Do we need privacy laws?
There has to be some oversight as in many cases false information is generated to justify fake encounters and other wrong doings.
How far can privacy of a citizen be compromised? Is public interest more important than the right to privacy of a citizen? Or should there be clear-cut guidelines for government agencies to access information.
Can the government enjoy unbridled power to tap emails and telephone calls in the name of national security? Or should there be a codified law to protect people’s right to privacy.
Noted rights activist and advocate Prashant Bhushan feels that instead of having codified law on right to privacy, we need to make our intelligence agencies accountable.
“There should be some oversight on their functions as we have seen in many cases false information is generated deliberately to justify fake encounters and other wrong doings. Surveillance on political parties at the behest of government cannot be allowed to go on,” he says.

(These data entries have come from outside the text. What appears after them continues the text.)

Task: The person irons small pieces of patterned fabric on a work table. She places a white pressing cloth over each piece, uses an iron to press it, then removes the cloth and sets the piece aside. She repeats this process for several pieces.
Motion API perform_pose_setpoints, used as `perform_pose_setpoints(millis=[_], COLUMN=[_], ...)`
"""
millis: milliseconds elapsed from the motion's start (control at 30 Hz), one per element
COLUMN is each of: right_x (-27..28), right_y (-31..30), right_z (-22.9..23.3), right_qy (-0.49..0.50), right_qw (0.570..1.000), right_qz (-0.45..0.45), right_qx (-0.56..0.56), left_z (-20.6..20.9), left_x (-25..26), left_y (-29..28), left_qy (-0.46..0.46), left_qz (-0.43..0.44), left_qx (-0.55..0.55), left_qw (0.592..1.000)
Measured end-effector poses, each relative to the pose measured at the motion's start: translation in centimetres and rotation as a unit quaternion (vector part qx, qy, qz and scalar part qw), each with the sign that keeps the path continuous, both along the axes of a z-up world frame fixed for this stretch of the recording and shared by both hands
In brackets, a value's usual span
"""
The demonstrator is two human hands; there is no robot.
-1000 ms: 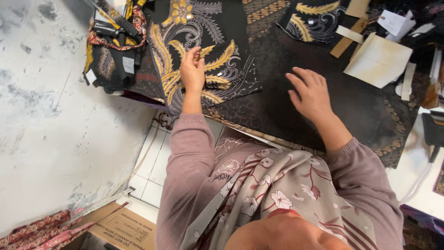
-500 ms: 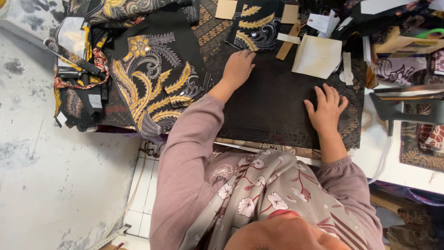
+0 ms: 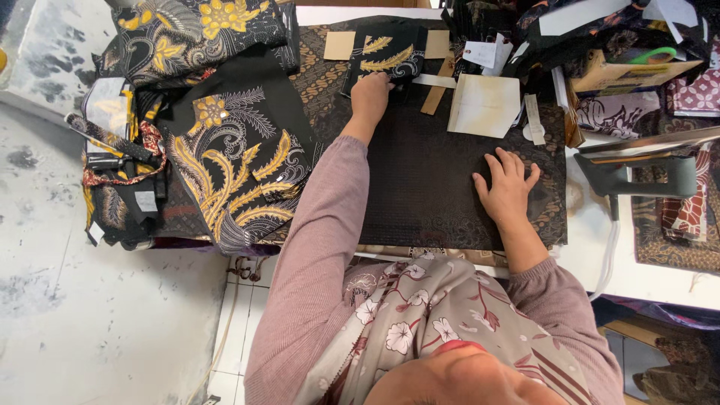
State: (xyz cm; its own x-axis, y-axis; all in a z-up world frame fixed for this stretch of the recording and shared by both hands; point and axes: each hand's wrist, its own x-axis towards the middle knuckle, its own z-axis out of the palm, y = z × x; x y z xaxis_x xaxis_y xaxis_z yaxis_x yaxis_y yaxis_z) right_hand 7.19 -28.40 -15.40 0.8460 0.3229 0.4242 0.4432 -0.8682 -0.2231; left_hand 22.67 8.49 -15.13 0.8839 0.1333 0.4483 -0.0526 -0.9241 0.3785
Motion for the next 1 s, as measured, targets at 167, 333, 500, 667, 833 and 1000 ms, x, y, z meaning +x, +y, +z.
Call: perform_pose_setpoints(millis=[167,333,500,667,833,1000], right_x=[-0.2,0.0,-0.2,0.0,-0.1,-0.2], right_y=[-0.1,0.0,-0.1,-0.1,0.0,-0.1], right_z=[0.1,0.2,0.2,0.4,0.4,0.6], right_qy=[0.001,0.003,0.005,0.005,0.012,0.018], right_qw=[1.0,1.0,1.0,1.0,1.0,0.999], right_qz=[-0.003,-0.005,-0.001,-0.001,-0.003,0.001], right_qx=[0.007,0.007,0.009,0.016,0.019,0.027], left_z=[2.4,1.9,0.6,0.1,-0.3,-0.9], left_x=[-0.6,0.0,0.6,1.0,3.2,1.1], left_y=[0.2,1.1,2.0,1.7,1.8,-0.1], left_qy=[0.084,0.102,0.047,0.122,-0.049,-0.164], left_qz=[0.057,0.027,0.007,0.036,0.108,-0.024], left_qx=[-0.077,-0.129,-0.128,-0.155,-0.328,-0.834], left_qw=[0.992,0.986,0.991,0.98,0.937,0.527])
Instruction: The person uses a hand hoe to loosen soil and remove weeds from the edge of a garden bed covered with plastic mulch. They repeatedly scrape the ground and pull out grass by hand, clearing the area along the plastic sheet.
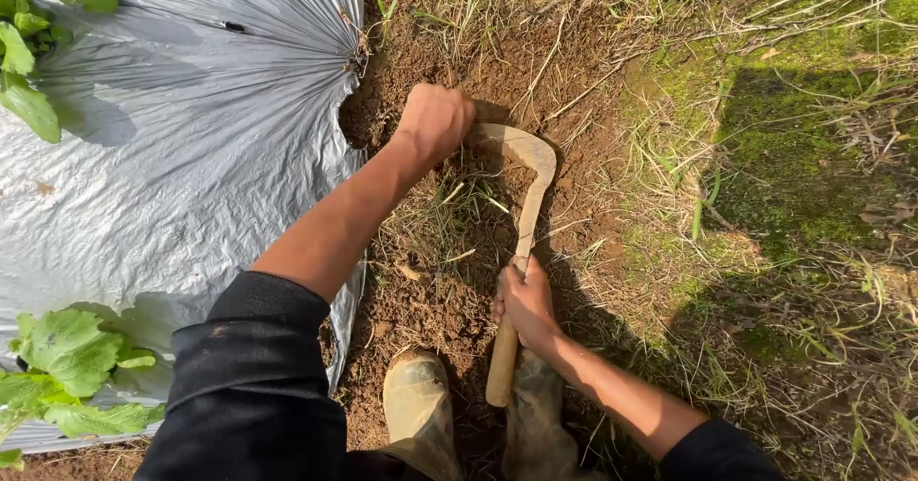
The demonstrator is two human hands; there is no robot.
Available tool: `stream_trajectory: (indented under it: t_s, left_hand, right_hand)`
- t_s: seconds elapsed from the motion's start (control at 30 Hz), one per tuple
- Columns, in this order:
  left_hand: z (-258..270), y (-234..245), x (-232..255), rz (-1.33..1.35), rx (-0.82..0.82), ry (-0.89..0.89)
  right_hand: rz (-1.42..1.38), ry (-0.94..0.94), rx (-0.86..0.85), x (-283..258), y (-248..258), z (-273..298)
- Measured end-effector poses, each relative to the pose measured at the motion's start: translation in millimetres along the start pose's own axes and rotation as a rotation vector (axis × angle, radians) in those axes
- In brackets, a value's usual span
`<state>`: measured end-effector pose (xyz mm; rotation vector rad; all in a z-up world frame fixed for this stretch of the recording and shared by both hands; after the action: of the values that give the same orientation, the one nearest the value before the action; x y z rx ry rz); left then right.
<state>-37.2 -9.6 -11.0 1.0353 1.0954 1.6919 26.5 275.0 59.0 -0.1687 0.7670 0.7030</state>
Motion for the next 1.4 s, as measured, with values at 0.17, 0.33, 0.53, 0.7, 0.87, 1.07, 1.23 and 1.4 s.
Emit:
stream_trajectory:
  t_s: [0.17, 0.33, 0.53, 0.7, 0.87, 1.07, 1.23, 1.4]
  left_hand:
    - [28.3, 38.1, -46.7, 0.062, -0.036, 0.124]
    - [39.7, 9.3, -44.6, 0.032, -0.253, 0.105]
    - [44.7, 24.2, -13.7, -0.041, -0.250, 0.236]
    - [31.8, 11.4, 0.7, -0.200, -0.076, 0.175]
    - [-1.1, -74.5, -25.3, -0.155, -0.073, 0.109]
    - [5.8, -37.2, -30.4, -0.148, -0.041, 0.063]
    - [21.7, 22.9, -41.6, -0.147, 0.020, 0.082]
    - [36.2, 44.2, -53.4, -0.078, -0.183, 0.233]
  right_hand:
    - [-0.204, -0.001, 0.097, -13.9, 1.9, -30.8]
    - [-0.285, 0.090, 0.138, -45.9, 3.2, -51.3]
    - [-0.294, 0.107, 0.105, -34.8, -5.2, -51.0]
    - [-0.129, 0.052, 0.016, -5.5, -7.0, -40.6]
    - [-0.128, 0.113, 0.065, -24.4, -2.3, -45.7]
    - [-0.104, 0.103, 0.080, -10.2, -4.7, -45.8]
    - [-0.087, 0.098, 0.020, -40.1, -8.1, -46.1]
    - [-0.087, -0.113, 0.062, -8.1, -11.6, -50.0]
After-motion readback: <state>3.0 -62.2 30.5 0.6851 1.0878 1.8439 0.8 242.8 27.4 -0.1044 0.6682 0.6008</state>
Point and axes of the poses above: each hand's wrist, its own z-axis away from the middle knuckle, its own y-axis out of the back of the hand, x = y × z, the point moved 4 cm from there along -z, towards the middle knuckle, and after that the axes turned 1 degree about -z, right-handed, at the moved point
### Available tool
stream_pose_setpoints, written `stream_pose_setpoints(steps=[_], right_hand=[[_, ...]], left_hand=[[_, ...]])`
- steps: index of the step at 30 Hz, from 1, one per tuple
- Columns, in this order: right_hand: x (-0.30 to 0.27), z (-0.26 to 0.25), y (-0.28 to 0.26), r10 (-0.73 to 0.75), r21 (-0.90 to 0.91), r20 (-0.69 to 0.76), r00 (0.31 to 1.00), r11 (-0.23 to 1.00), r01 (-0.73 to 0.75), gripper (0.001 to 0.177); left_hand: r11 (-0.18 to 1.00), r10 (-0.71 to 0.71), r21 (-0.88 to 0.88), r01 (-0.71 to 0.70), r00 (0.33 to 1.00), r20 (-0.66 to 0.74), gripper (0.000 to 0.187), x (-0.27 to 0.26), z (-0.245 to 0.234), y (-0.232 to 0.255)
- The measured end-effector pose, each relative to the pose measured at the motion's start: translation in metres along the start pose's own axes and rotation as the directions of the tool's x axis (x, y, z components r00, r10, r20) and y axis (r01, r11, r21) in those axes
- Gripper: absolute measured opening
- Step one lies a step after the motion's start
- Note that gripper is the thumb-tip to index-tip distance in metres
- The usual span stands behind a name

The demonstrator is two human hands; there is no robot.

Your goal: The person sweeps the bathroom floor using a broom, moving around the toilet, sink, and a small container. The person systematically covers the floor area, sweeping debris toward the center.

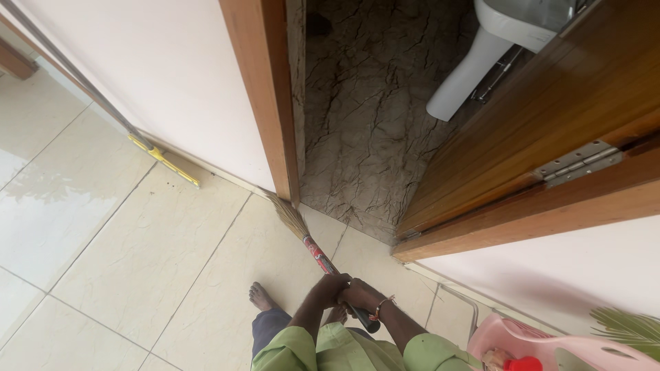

In order to guarantee the right to privacy, we need to ensure strict compliance and enforcement of the provisions of the Telegraph Act and Rules, particularly Rule 419 (A), which was introduced after the 1997 SC judgment in PUCL case, putting in place adequate safeguards for intercepting telephonic calls, usage, destruction of data etc, says senior advocate K V Viswanathan.
Bhushan had filed a PIL raising a question mark over the functioning of the Intelligence Bureau (IB), Research and Analysis Wing (RAW) and National Technical Research Organisation (NTRO) on the ground that there was no statute for governing them.
At the same time, he had opposed industrialist Ratan Tata’s bid to protect his right to privacy by putting a bar on publication and disclosure of Niira Radia tapes.
“Right to privacy is not that major a right. It can be overridden in public interest. In Niira Radia case, we have maintained that the telephonic intercepts showed all kinds of manipulations in judiciary, bureaucracy and media by the corporates through a public relations agent. In this case, public interest required the tapes to be released even at the cost of compromising one’s privacy,” Bhushan says.
Over the years, there have been demands to bring a codified law to protect citizens’ right to privacy. Even though there is no dedicated law in our country for the purpose, the provisions of the Indian Telegraphs Act 1885, particularly Section 5(2) clearly laid down the conditions for interception of messages in national interest.
The Right to Privacy Bill 2011, among others, prohibits interception of communications except in cases with approval of Secretary-level officer. It also requires destruction of interception of the material within two months after discontinuance of interception.
Former Delhi High Court judge Justice S N Dhingra, however, feels by codifying the right to privacy, one would do more damage to it.
“The Supreme Court in a catena of judgments has already expanded the right to life. It has now included even the right to sleep as enunciated in the Ramlila Maidan case. What more protection do you want,” he asks.
The government agencies, every now and then, have been indulging in snooping, which has resulted in sporadic success, so to say, as revealed in unearthing some of the major crimes, the latest being IPL-VI spot fixing.
But unbridled discretion cannot be given in the hands of executives. There should be checks and balances, says advocate Amit Kumar.
Attack on citizen
“As far as constitutional provisions are concerned, snooping is direct attack on the fundamental right of life of a citizen. By doing that you are in a way putting hurdle in independent and free discharge of his duty,” he avers.
“A journalist cannot talk freely to his sources or lawyer to his client. Everyone would be under apprehension of being followed,” Kumar adds.
When it comes to the right to privacy of a common man, Justice Dhingra points out, “Who is interested in common man?”
“Do you think criminals and terrorists should be allowed to use all sorts of modern gadgets to indulge in crime and government would simply keep sitting with no right to track them through surveillance,” he asks. But Kumar insists the right to privacy is integral part of right to life guaranteed in the Constitution. A person involved in snooping must be answerable to judiciary, he says.
Viswanathan, on his part, says, “We can have a relook at those provisions (relating to Indian Telegraph Act and Rules) to bring them in line with the law in other jurisdictions specially the Regulation of Investigatory Powers Act 2000 and Data protection Act 1998 in England and the judgments thereunder. We can also fortify our laws to keep them in tune with the growth of case law in the Eurpoean court of human rights."